David blinked. He was not expecting this. The idea that Malcolm might mistrust him made his heart seize. But in the same instant, he felt a surge of defensiveness. Nev had been kind to him—more than that, she had saved his life. He chafed at hearing that bold, skilled woman summed up as a “problem.”
“You just said a moment ago,” David began slowly, “that all people live peacefully and democratically together in Flint. So what is this disdain you have for Bereft people?”
Malcolm shook his head emphatically. “No, no,” he said. “You don’t understand. It’s not disdain at all, Dad. It’s more like . . .
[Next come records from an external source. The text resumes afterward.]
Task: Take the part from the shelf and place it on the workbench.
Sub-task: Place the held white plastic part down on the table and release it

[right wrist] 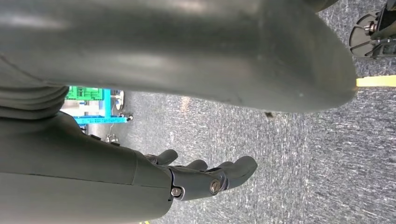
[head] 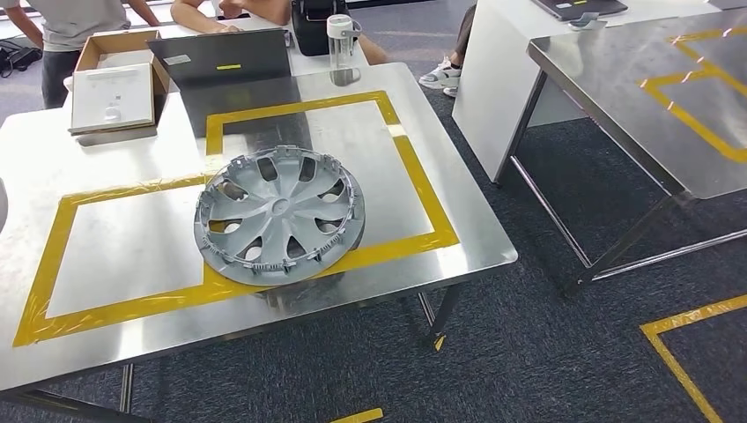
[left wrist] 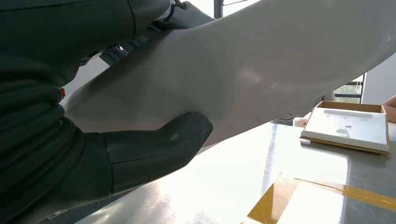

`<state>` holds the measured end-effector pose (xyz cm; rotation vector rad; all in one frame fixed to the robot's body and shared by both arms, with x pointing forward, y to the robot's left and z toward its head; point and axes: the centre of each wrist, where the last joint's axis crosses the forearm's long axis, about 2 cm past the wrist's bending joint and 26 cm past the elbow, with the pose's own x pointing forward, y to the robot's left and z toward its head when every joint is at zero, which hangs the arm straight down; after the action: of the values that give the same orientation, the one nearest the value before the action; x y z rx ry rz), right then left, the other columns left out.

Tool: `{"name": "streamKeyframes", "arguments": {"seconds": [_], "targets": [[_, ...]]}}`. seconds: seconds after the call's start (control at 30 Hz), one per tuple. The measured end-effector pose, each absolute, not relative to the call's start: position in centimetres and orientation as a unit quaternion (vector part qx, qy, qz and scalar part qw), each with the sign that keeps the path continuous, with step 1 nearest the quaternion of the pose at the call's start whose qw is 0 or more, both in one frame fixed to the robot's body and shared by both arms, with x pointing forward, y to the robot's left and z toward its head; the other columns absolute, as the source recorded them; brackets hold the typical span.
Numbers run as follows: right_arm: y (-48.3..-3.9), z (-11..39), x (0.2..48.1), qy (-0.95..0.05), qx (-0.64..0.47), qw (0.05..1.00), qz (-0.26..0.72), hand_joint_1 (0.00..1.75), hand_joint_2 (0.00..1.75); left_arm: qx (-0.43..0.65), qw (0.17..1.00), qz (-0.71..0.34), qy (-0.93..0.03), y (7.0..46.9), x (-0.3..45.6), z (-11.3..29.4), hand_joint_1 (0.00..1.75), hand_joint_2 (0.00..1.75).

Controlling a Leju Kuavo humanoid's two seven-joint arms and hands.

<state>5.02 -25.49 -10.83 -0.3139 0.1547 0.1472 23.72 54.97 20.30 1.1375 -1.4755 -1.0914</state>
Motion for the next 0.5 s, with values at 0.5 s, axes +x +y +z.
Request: {"name": "streamKeyframes", "arguments": {"seconds": [0.5], "targets": [[-25.5,-10.8,5.3,0.073,-0.158,0.981,0.081,0.0,0.0,0.406,0.431,-0.458,-0.663,50.7,27.2,17.5,1.75,1.75]]}}
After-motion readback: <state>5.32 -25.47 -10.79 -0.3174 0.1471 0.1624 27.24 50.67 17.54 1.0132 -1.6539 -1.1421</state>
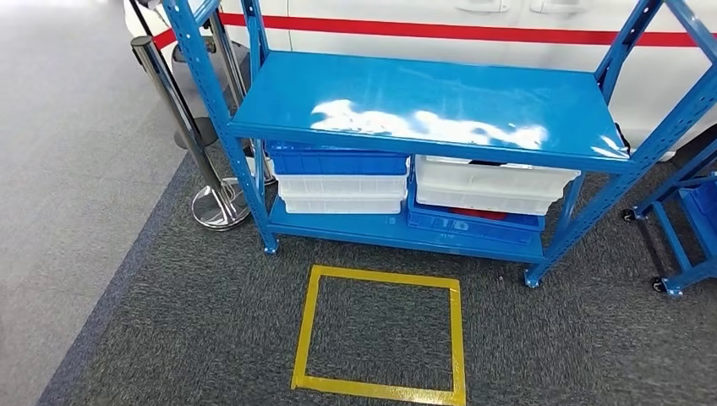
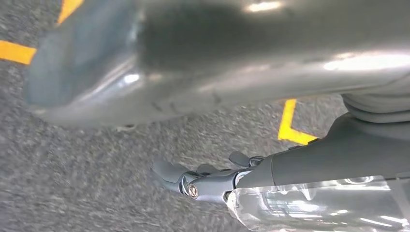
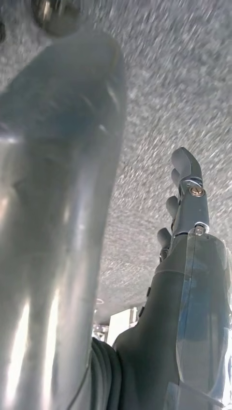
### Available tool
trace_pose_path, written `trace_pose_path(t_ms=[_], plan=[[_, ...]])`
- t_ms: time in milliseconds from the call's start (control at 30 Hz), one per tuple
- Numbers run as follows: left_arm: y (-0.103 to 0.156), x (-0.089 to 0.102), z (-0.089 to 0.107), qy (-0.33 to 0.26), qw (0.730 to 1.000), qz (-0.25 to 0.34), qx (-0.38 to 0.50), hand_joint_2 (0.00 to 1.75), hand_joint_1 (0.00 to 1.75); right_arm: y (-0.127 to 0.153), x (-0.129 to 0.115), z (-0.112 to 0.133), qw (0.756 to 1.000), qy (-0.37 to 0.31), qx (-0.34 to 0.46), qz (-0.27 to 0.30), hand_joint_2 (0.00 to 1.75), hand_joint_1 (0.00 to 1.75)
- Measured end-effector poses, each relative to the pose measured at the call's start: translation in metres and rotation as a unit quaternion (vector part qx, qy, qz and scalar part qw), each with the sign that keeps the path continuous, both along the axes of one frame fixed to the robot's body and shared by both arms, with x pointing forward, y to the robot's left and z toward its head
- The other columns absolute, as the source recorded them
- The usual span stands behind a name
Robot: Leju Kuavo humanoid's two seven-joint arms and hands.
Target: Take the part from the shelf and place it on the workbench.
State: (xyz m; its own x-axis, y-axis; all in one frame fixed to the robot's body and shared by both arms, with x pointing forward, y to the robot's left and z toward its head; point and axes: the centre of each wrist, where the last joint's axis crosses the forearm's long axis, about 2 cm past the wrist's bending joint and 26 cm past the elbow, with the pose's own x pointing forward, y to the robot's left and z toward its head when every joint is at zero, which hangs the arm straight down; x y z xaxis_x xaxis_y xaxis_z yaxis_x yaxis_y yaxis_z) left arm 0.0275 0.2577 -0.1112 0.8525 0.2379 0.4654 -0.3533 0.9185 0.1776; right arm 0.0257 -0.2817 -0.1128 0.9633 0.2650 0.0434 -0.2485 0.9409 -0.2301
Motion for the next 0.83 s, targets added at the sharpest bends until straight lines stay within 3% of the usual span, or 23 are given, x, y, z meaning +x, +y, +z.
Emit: trace_pose_path(t_ms=[133, 367, 433, 500, 567, 667, 800, 833], plan=[[-0.0001, 0.0009, 0.0001, -0.001, 1.0, 0.001, 0.0, 0.0, 0.0, -0.0009, 0.0043, 0.0003, 0.999, -0.01, 0.004, -0.042, 0.0, 0.0], [-0.0007, 0.002, 0.0002, 0.001, 1.0, -0.001, 0.0, 0.0, 0.0, -0.0012, 0.0037, 0.0005, 0.999, -0.004, -0.015, -0.032, 0.0, 0.0], [-0.0006, 0.0011, 0.0001, 0.002, 1.0, -0.001, 0.0, 0.0, 0.0, -0.0008, 0.0035, 0.0005, 0.999, -0.004, -0.015, -0.032, 0.87, 0.0], [0.0003, 0.0, 0.0, 0.003, 1.0, -0.001, 0.0, 0.0, 0.0, 0.0013, 0.0036, 0.0005, 0.999, -0.004, -0.014, -0.032, 0.87, 0.0], [0.0008, -0.0006, -0.0001, 0.004, 1.0, -0.002, 0.001, 0.0, 0.0, 0.0032, 0.0045, 0.0006, 0.999, -0.003, -0.01, -0.041, 0.0, 0.0], [0.0001, -0.0001, 0.0, 0.004, 1.0, -0.002, -0.001, 0.0, 0.0, 0.0025, 0.0051, 0.0006, 0.997, -0.006, -0.002, -0.071, 0.0, 0.0], [-0.0003, 0.0014, 0.0002, 0.004, 1.0, -0.002, -0.001, 0.0, 0.0, 0.0023, 0.0077, 0.001, 0.996, -0.006, -0.012, -0.084, 1.75, 0.0], [-0.0003, 0.0015, 0.0002, 0.004, 1.0, -0.002, 0.0, 0.0, 0.0, 0.0023, 0.0079, 0.001, 0.996, -0.006, -0.014, -0.083, 1.75, 0.0]])
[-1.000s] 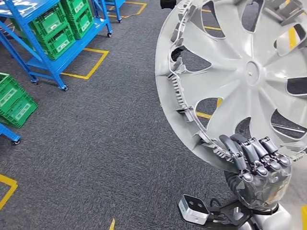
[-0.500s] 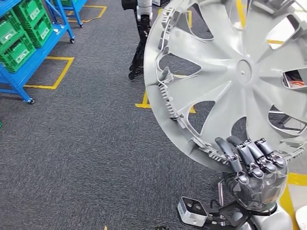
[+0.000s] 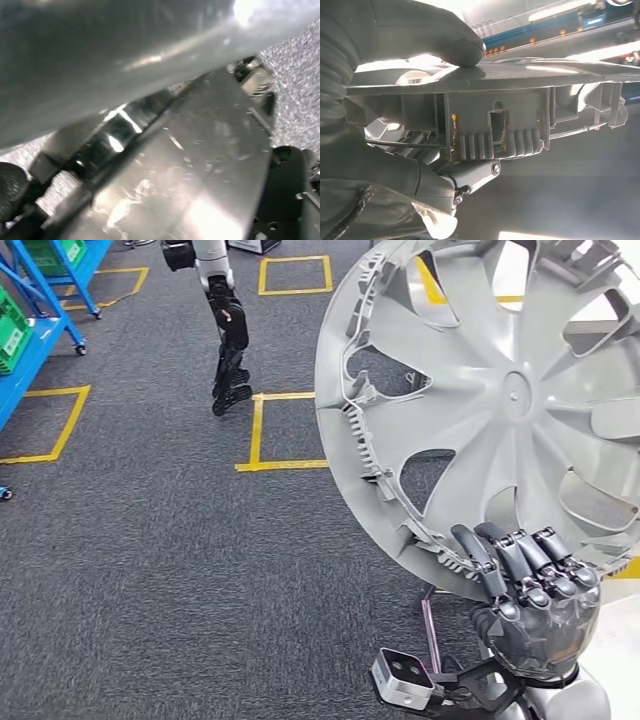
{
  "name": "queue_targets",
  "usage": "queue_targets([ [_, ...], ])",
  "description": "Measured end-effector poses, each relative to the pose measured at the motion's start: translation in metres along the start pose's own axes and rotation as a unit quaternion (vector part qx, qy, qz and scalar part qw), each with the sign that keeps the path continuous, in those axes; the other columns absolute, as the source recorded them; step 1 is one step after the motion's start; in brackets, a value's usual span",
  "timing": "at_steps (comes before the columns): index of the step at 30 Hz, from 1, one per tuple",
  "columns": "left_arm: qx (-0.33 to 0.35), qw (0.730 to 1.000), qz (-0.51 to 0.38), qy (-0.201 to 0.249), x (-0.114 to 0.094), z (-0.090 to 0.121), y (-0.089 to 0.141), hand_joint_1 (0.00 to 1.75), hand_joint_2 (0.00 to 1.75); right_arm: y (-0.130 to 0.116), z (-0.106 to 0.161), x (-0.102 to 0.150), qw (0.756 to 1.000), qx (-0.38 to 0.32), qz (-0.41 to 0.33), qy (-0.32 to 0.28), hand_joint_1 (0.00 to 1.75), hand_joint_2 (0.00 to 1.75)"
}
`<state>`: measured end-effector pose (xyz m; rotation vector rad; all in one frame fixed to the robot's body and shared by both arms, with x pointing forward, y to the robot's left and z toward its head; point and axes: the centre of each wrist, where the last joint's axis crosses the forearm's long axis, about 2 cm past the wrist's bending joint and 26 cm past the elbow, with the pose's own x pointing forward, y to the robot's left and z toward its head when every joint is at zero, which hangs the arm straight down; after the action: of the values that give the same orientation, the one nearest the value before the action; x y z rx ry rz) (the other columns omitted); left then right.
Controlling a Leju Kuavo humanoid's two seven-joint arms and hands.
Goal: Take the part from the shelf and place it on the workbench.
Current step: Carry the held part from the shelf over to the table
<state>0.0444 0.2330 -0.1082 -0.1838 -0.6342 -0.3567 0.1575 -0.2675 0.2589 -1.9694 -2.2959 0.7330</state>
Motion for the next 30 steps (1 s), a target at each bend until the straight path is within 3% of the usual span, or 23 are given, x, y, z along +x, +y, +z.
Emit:
queue_targets([
  [30, -0.006, 1.000, -0.004, 0.002, 0.0010, -0.0005, 0.0049, 0.00, 0.00, 0.0041, -0.0004, 0.0004, 1.000, 0.003, 0.004, 0.003, 1.75, 1.75],
])
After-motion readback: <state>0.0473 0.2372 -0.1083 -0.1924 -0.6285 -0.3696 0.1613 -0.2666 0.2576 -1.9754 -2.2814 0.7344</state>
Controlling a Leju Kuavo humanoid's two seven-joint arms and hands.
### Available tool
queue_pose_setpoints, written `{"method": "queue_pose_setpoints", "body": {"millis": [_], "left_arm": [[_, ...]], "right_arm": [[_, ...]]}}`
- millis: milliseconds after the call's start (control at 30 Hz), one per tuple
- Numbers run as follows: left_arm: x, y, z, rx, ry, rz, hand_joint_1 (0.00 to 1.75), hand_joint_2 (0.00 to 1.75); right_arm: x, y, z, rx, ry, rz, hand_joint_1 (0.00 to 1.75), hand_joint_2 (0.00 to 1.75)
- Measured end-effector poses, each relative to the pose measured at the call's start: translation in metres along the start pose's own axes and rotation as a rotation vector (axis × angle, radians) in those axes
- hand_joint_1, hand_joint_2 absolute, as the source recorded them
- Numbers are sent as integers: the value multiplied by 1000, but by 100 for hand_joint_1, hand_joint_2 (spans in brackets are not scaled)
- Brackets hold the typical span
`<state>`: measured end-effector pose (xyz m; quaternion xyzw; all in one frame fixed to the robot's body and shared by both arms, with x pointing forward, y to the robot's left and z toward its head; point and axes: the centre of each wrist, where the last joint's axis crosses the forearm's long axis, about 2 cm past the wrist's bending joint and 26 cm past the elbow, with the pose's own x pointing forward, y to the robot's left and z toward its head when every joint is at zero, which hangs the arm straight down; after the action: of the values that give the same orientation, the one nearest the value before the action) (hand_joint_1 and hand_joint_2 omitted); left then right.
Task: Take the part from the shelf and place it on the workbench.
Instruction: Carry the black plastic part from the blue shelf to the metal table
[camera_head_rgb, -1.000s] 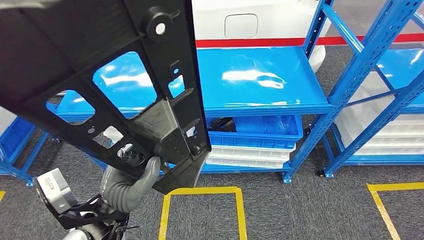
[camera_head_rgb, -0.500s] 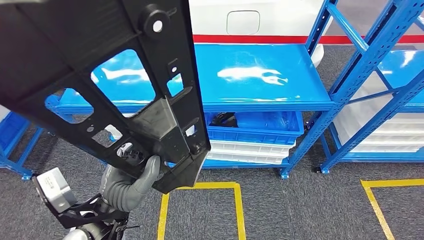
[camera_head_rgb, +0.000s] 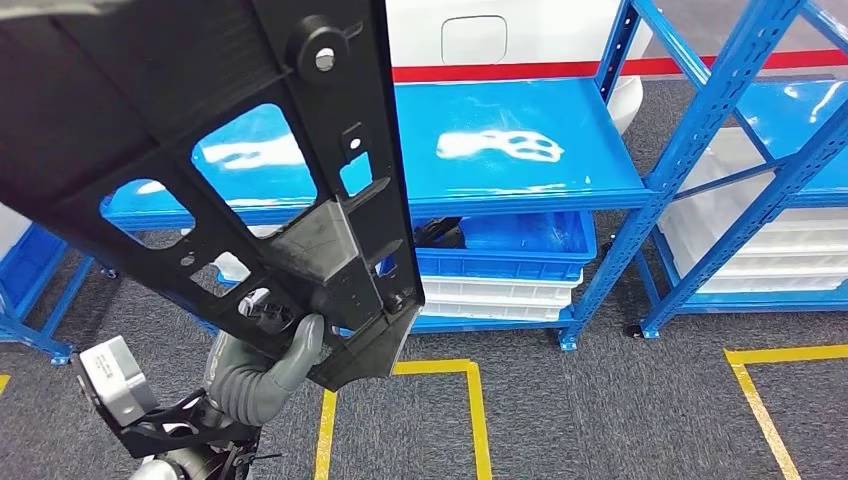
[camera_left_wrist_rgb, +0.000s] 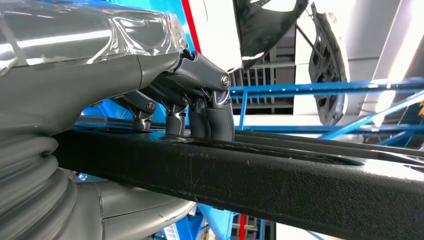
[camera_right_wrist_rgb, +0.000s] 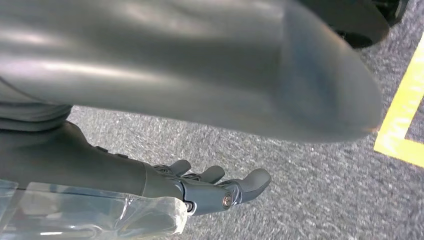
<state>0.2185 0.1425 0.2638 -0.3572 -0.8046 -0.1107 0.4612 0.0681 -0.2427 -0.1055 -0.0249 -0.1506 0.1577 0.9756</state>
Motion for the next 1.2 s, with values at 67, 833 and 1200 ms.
{"method": "queue_pose_setpoints", "body": {"millis": [67,833,1200], "left_arm": [[0,0,0,1,1,1,175,175],[-2,-1,1,3,10,21,175,175],[-3,0,0,7,17,29,175,175]], "right_arm": [[0,0,0,0,0,0,0,0],[1,-2,0,-2,-1,2,0,0],[-1,-2,0,1,-10,4,0,0]]}}
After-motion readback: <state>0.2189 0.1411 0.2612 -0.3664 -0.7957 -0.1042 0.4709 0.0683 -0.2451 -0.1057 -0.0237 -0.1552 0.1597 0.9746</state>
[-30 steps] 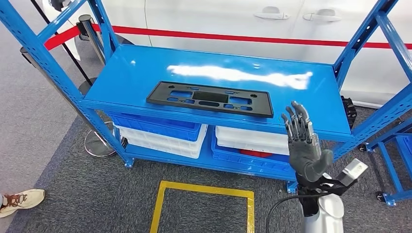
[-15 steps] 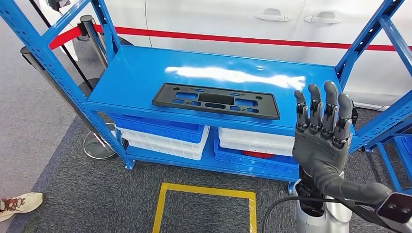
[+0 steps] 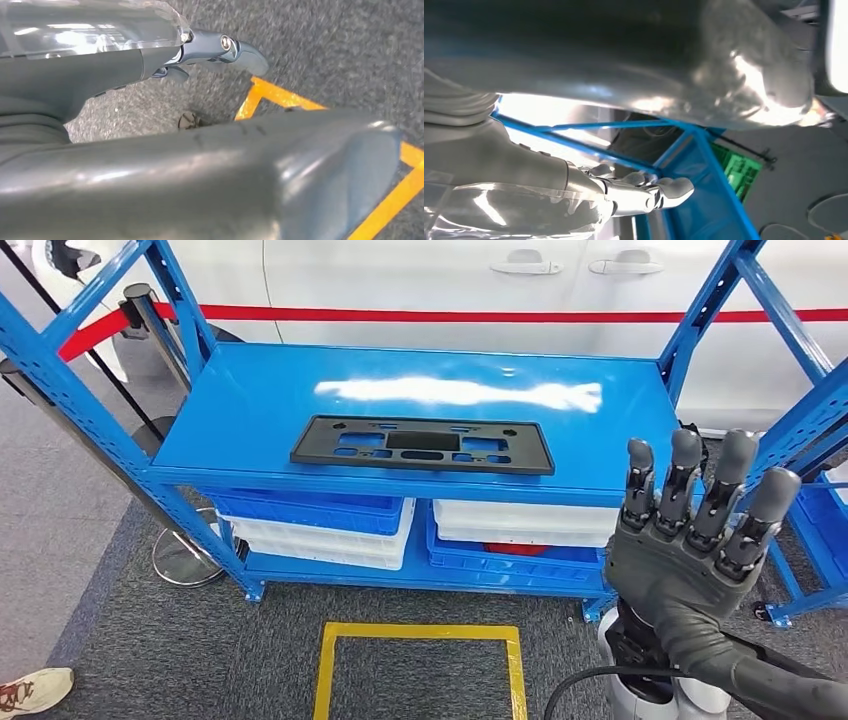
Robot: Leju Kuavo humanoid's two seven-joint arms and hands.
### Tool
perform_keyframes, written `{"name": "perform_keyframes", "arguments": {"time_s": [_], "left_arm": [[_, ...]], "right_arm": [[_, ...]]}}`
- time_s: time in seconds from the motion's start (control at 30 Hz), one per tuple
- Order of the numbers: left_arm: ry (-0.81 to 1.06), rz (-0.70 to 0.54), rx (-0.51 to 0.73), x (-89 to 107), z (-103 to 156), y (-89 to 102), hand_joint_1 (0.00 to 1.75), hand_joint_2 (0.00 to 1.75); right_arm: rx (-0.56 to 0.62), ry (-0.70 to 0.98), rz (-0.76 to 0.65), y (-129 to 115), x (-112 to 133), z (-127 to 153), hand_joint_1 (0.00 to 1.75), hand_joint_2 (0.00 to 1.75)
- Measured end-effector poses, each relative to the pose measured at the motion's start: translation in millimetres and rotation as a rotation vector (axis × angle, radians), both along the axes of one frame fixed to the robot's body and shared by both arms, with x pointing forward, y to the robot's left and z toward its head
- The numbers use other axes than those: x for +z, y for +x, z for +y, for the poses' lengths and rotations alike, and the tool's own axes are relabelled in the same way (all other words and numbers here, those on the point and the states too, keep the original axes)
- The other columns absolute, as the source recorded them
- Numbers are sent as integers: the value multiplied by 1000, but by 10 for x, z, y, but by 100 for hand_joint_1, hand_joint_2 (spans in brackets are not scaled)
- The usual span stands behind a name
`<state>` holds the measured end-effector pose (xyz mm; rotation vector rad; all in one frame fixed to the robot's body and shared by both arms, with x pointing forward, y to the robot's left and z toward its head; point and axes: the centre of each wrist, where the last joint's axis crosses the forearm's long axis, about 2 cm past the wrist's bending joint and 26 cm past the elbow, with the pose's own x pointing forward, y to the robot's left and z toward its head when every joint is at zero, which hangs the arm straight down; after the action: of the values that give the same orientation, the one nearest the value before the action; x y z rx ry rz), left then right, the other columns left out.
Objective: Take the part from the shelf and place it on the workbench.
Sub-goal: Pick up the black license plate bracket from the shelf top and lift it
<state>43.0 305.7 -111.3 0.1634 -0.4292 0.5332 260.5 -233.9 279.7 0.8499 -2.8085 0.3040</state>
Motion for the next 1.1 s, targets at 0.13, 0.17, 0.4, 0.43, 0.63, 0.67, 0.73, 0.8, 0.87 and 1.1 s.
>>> {"name": "perform_keyframes", "arguments": {"time_s": [0.13, 0.17, 0.4, 0.43, 0.63, 0.67, 0.73, 0.8, 0.87, 1.1], "left_arm": [[-13, -2, 3, -1, -14, -6, 0, 0], [-16, -2, 5, -2, -15, -14, 0, 0], [-22, -10, 12, -6, -22, -40, 0, 0], [-23, -12, 12, -5, -26, -39, 0, 0], [-26, -20, 5, -5, -28, -34, 0, 0], [-27, -21, 5, -5, -27, -34, 0, 0], [-29, -21, 6, -6, -28, -38, 0, 0], [-30, -21, 5, -6, -32, -40, 0, 0], [-32, -20, 6, -6, -46, -43, 0, 0], [-36, -28, 10, -3, -70, -11, 0, 0]], "right_arm": [[-29, -24, 24, 15, -42, 53, 0, 0], [-30, -31, 30, 17, -58, 69, 0, 0], [-7, -61, 63, 30, -148, 128, 0, 0], [-5, -65, 66, 31, -156, 131, 0, 0], [-9, -76, 84, 34, -204, 135, 0, 0], [-8, -78, 90, 31, -220, 136, 0, 0], [-6, -84, 101, 26, -253, 139, 0, 0], [-1, -90, 107, 25, -271, 147, 0, 0], [3, -94, 109, 26, -278, 154, 0, 0], [10, -100, 111, 25, -288, 174, 0, 0]]}}
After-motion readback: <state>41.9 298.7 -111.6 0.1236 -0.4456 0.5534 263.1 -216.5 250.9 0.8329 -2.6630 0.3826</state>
protectiveness. Bereft people are mortal because they haven’t found an ethos, because they don’t have a sense of direction and drive. They’re just wandering, aimless. Without Immortal law and order, who knows what would become of them? Without Immortals running Flint’s government and schools and businesses, the Bereft would be . . . well, bereft. They wouldn’t be able to sustain themselves. They need us to protect them. That’s why the Bereft Rebellion is so dangerous. I mean, the Bereft are susceptible to so much already—disease, death—and along comes this rebellion putting ideas in their heads, turning them against the Immortals who protect them, and subjecting them to danger. We’re trying to focus on the conflict with Detroit, and this rebellion is a distraction and a nuisance.”
Something wasn’t sitting right with David. The way that Malcolm was characterizing Nev and her people didn’t fit at all with what David had experienced of her. Aimless? Hardly. David had never seen anyone more capable or resolute.
But something kept him from protesting. It was the urgency in Malcolm’s voice, the intensity of his gaze. He had never seen his son so sure, so confident. He was fully convinced that Malcolm had indeed found an ethos so powerful that it had rendered him almost invincible. And he saw, too, that Malcolm’s ethos was worthy. He was proud to hear his son standing up against the Warped Immortals, this shadowy force that seemed to stand for nothing but destruction and evil. This was exactly the young man he hoped his son would become. How could he begrudge him the right to stand in his own power and truth?
“All right,” David said gently, trying a different tack. “I see. But . . . you have to remember, I am Bereft. Do you see me as aimless and a distraction?”